When eaten in normal food amounts, sour cherries do not have any significant side effects for most people. However, there are a few things to keep in mind:

  • – Tart cherry juice may interact with certain medications like blood thinners. Talk to your doctor before consuming large amounts
  • – Can cause mild digestive upset or diarrhea when eaten in excess
  • – Contain oxalate so individuals with kidney stones or gout should moderate intake
  • – Larger doses may cause drowsiness due to the melatonin content
  • – Cherry pits contain trace amounts of cyanide. Be sure to properly pit and spit out the pits

In general, sour cherries are very safe when enjoyed in moderation as part of a healthy diet. Those with specific medication or health conditions should discuss incorporating more cherries with their doctor.


Sour cherries provide a wide array of science-backed health benefits. Their rich supply of antioxidants and anti-inflammatory compounds can improve sleep, exercise recovery, heart health, brain function, arthritis, and more.

Tart cherries reduce oxidative stress and inflammation throughout the body, which can help prevent and alleviate chronic diseases.
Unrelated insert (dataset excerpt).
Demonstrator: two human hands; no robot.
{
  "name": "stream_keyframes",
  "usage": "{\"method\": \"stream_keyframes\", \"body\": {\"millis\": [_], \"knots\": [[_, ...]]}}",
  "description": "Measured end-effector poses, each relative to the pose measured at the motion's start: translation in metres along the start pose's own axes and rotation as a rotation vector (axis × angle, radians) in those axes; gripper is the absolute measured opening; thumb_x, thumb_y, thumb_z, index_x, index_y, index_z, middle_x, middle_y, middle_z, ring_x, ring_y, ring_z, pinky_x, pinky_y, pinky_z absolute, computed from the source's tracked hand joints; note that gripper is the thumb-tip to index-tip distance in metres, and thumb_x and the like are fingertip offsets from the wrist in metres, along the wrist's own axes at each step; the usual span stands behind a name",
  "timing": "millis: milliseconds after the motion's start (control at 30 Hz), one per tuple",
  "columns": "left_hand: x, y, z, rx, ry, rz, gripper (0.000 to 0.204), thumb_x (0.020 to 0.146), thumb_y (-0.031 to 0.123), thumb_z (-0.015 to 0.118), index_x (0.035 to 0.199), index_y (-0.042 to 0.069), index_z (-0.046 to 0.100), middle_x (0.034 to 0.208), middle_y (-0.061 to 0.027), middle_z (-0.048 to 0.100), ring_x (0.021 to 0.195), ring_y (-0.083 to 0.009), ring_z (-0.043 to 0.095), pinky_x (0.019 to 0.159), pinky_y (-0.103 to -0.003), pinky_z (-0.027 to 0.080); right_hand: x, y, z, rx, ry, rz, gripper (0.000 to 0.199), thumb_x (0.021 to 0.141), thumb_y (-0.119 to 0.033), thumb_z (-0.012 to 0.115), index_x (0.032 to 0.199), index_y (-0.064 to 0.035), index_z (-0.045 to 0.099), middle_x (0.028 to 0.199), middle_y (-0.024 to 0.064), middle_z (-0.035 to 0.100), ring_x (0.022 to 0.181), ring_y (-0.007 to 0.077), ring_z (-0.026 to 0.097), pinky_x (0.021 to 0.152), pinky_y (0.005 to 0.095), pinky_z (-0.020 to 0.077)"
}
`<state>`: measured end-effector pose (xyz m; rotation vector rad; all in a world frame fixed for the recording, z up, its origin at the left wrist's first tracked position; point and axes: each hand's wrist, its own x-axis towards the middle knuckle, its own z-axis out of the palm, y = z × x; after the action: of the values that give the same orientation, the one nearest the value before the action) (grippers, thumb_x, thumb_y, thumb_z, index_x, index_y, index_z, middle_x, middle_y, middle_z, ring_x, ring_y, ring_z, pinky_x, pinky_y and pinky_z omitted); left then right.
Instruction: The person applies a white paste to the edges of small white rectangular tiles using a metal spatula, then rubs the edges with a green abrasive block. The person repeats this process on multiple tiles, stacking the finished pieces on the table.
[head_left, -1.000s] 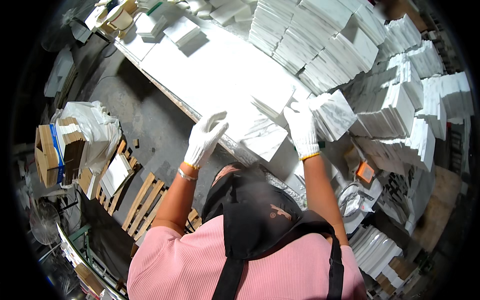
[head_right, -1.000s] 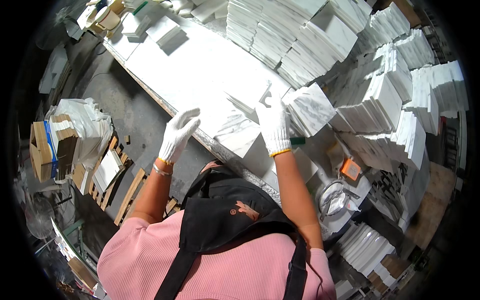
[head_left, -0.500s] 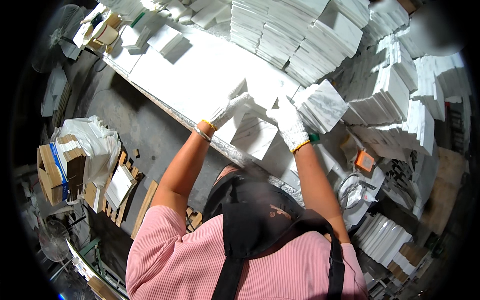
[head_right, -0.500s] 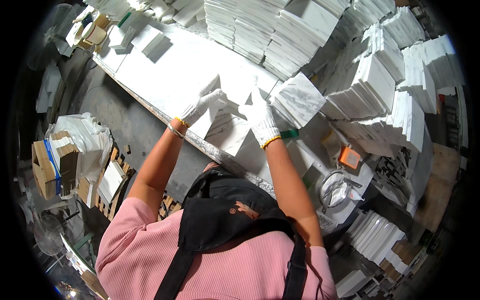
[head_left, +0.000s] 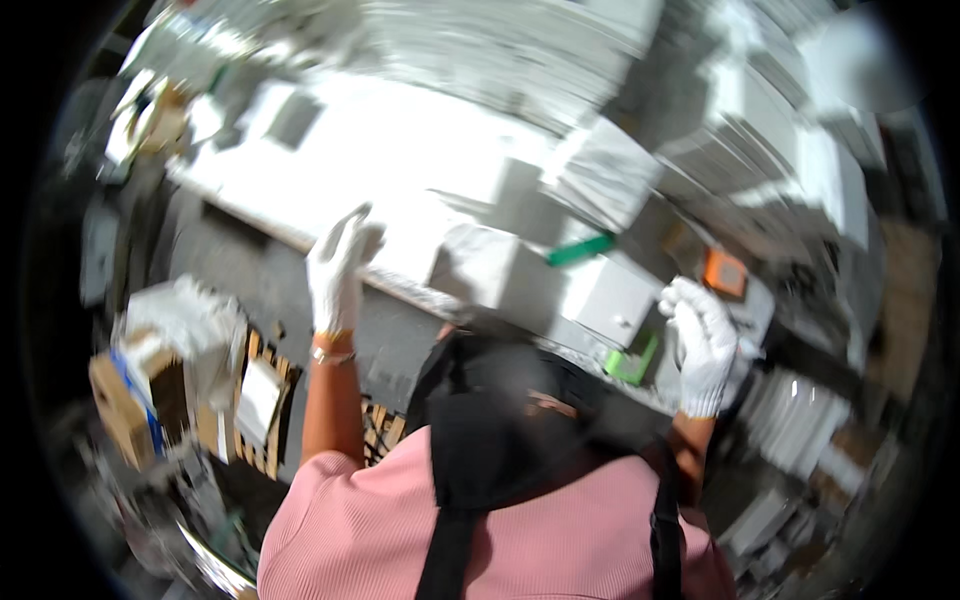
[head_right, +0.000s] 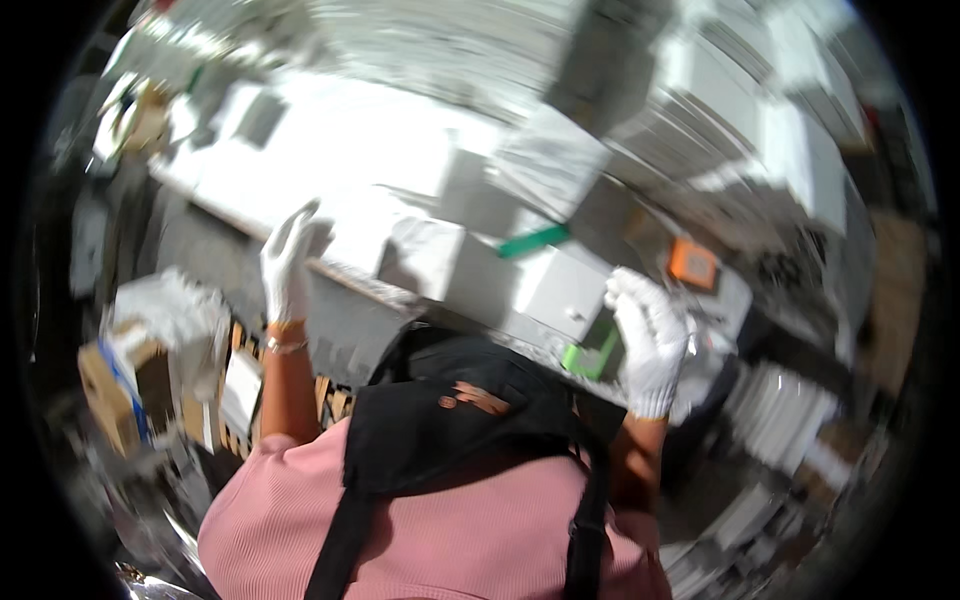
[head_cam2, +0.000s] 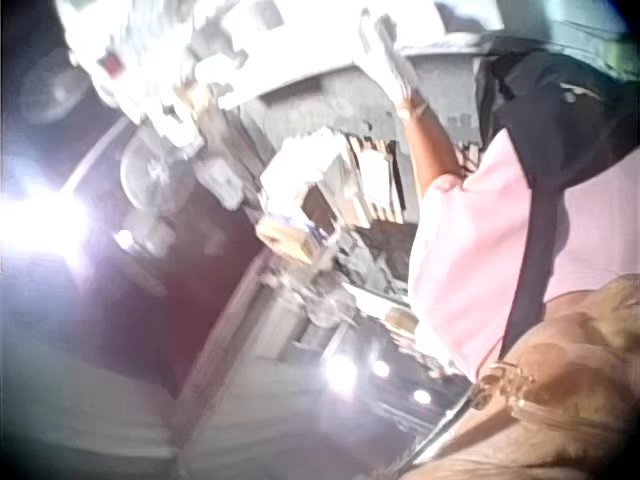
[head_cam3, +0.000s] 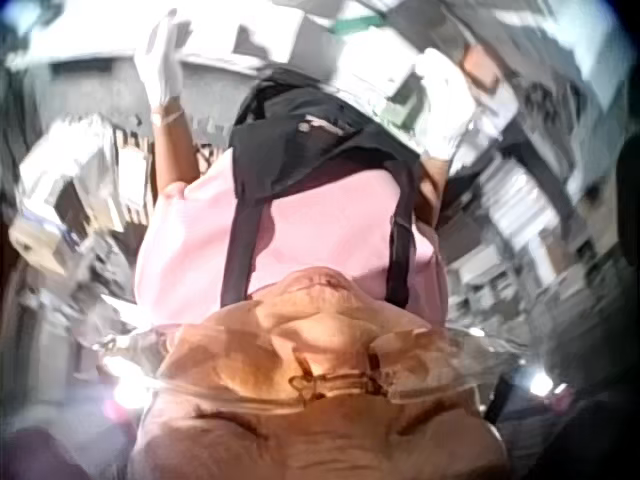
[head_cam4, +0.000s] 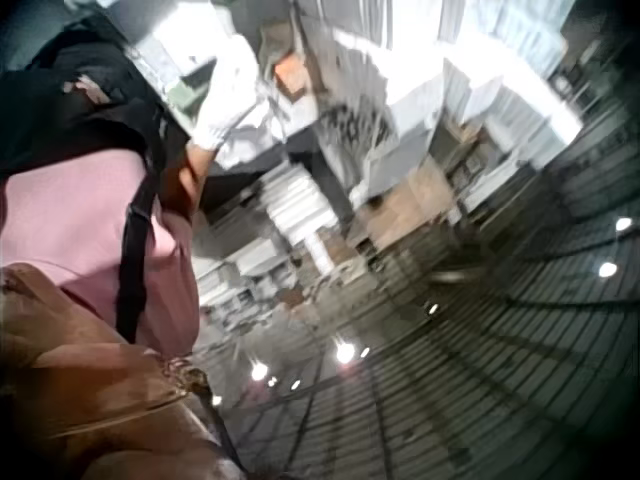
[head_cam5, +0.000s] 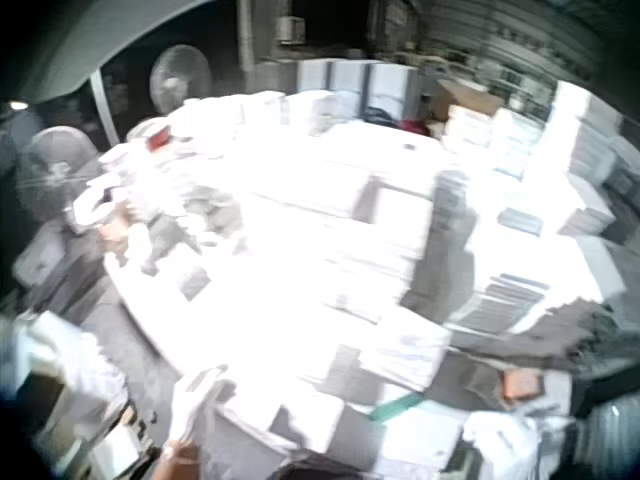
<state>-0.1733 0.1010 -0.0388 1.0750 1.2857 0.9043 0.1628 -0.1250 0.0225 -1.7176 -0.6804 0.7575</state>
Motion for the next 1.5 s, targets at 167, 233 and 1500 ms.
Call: {"method": "stream_keyframes", "body": {"millis": [167, 233, 1500], "knots": [[-0.051, 0.01, 0.06, 0.26, -0.362, -0.088, 0.032, 0.093, 0.007, 0.058, 0.124, -0.001, 0.064, 0.068, 0.0009, 0.059, 0.059, -0.0056, 0.054, 0.057, -0.02, 0.043, -0.021, 0.006, -0.113, -0.241, 0.534, 0.018, 0.028, 0.094, -0.012, 0.059, 0.119, -0.0013, 0.066, 0.104, 0.0075, 0.07, 0.087, 0.0104, 0.064, 0.073, 0.0221, 0.0469], [-0.058, -0.003, 0.082, 0.224, -0.621, -0.063, 0.047, 0.08, -0.007, 0.064, 0.126, 0.003, 0.063, 0.086, -0.0041, 0.066, 0.072, -0.0082, 0.062, 0.068, -0.025, 0.054, -0.038, 0.025, -0.153, -0.23, 0.645, 0.037, 0.029, 0.094, -0.014, 0.06, 0.121, -0.0031, 0.066, 0.106, 0.007, 0.07, 0.087, 0.0103, 0.063, 0.075, 0.0217, 0.0454], [-0.079, -0.058, 0.15, 0.544, -0.861, 0.116, 0.052, 0.091, 0.009, 0.062, 0.14, 0.003, 0.046, 0.114, -0.0139, 0.063, 0.096, -0.0195, 0.064, 0.086, -0.03, 0.052, 0.001, 0.076, 0.018, -1.125, -0.267, -0.334, 0.108, 0.058, -0.052, 0.083, 0.149, -0.0189, 0.034, 0.151, 0.0127, 0.033, 0.14, 0.0338, 0.029, 0.116, 0.0532, 0.0223]]}}
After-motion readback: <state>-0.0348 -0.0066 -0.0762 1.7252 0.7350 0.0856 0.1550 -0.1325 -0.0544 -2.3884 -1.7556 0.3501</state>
While research is still emerging, the preliminary evidence supporting sour cherries’ medicinal powers is strong.

Adding more cherries to your diet is a safe and easy way to give your overall health a boost. Enjoy their short seasonal peak fresh or opt for frozen, dried, or juiced tart cherries any time of year.

Let tart cherries be your secret superfruit weapon for fighting disease, staying active, and feeling your best.